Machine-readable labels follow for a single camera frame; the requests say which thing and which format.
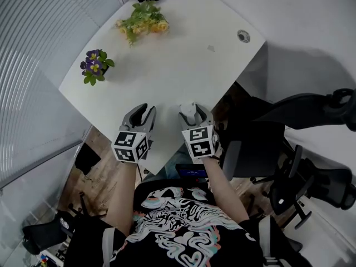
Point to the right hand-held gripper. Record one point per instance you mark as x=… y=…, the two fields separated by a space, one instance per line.
x=198 y=143

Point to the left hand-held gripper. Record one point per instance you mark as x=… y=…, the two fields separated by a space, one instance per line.
x=128 y=146

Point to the white tape measure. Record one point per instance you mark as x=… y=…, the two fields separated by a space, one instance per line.
x=189 y=111

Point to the person's left forearm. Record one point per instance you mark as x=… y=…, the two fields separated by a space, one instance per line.
x=122 y=193

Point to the person's right forearm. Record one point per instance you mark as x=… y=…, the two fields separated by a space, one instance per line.
x=222 y=190

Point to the black device with blue screen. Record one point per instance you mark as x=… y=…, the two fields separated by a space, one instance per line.
x=192 y=172

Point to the black box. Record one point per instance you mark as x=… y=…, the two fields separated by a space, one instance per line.
x=86 y=158

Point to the purple potted flower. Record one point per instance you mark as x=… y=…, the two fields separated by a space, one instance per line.
x=94 y=65

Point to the black office chair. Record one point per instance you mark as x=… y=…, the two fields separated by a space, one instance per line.
x=278 y=113
x=320 y=182
x=47 y=232

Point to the yellow artificial flower bouquet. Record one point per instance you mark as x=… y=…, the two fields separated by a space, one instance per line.
x=144 y=21

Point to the black printed t-shirt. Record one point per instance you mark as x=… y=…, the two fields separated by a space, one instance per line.
x=180 y=227

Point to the white window blind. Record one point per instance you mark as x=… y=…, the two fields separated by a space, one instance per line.
x=36 y=65
+ + + +
• **EXERCISE REQUIREMENTS**:
Print out the material word for word, omitting the pictures.

• **ANSWER FOR THIS EXERCISE**:
Machine-readable labels follow for a single camera frame; the requests say which thing and which format.
Point to the right hand-held gripper. Record one point per instance you mark as x=… y=…, the two fields separated by a space, one instance per line.
x=198 y=143

Point to the left hand-held gripper. Record one point per instance you mark as x=… y=…, the two fields separated by a space, one instance per line.
x=128 y=146

Point to the white tape measure. Record one point per instance you mark as x=… y=…, the two fields separated by a space, one instance per line.
x=189 y=111

Point to the person's left forearm. Record one point per instance you mark as x=… y=…, the two fields separated by a space, one instance per line.
x=122 y=193

Point to the person's right forearm. Record one point per instance you mark as x=… y=…, the two fields separated by a space, one instance per line.
x=222 y=190

Point to the black device with blue screen. Record one point per instance you mark as x=… y=…, the two fields separated by a space, one instance per line.
x=192 y=172

Point to the black box. Record one point per instance you mark as x=… y=…, the two fields separated by a space, one instance per line.
x=86 y=158

Point to the purple potted flower. Record one point per instance you mark as x=… y=…, the two fields separated by a space, one instance per line.
x=94 y=65

Point to the black office chair. Record one point per instance you mark as x=… y=…, the two fields separated by a space, one instance per line.
x=278 y=113
x=320 y=182
x=47 y=232

Point to the yellow artificial flower bouquet. Record one point per instance you mark as x=… y=…, the two fields separated by a space, one instance per line.
x=144 y=21

Point to the black printed t-shirt. Record one point per instance you mark as x=… y=…, the two fields separated by a space, one instance per line.
x=180 y=227

Point to the white window blind. Record one point per instance you mark as x=… y=…, the two fields separated by a space, one instance per line.
x=36 y=65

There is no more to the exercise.